INSTRUCTIONS TO FOLLOW.
Reproduce the data below in full. Nothing should differ from the original.
*** Block opens ***
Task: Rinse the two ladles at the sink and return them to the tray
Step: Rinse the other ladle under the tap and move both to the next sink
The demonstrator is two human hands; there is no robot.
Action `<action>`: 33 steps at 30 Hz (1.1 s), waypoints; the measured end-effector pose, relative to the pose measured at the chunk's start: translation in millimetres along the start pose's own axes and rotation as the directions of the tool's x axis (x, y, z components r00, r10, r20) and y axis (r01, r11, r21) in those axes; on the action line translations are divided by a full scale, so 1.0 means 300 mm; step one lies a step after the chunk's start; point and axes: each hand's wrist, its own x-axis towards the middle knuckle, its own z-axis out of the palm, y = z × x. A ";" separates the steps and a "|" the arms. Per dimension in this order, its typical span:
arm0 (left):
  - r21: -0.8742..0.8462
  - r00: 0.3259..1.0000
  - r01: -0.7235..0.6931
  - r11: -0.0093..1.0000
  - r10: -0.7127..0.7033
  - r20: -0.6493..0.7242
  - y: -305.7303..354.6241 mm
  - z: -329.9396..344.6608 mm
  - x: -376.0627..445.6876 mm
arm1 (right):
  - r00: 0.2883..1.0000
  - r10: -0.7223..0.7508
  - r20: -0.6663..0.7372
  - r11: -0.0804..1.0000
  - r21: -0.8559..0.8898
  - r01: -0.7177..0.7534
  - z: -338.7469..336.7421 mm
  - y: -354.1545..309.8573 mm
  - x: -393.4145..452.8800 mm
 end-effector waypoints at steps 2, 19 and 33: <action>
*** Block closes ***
TASK RESULT.
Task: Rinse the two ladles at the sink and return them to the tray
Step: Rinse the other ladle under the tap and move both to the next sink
The demonstrator is two human hands; there is no robot.
Action `<action>`: 33 steps at 30 Hz (1.1 s), waypoints; the measured end-effector pose, relative to the pose measured at the chunk's start: translation in millimetres along the start pose's own axes and rotation as the directions of the tool's x axis (x, y, z components r00, r10, r20) and y axis (r01, r11, r21) in those axes; on the action line translations are divided by a full scale, so 1.0 means 300 mm; step one lies a step after the chunk's start; point and axes: each hand's wrist, its own x-axis towards the middle knuckle, its own z-axis out of the palm, y = z × x. A ";" separates the steps and a "|" the arms. Per dimension in this order, its typical span:
arm0 (left):
  - r21: -0.8742..0.8462
  - r00: 0.3259..1.0000
  - r01: -0.7235..0.6931
  - r11: -0.0093..1.0000
  - r10: -0.7127..0.7033
  - r20: -0.6493..0.7242
  - y: -305.7303..354.6241 mm
  - z: -329.9396..344.6608 mm
  - x: -376.0627..445.6876 mm
arm1 (right):
  - r00: 0.2883..1.0000
  - r10: -0.7223..0.7508
  - r20: -0.6663..0.7372
  - r11: -0.0804..1.0000
  - r21: -0.8559..0.8898
  - r01: -0.7177..0.7534
  - z: -338.7469..336.7421 mm
  - y: -354.1545..309.8573 mm
  - x: -393.4145..452.8800 mm
 end-effector waypoints at steps 2, 19 and 33: <action>

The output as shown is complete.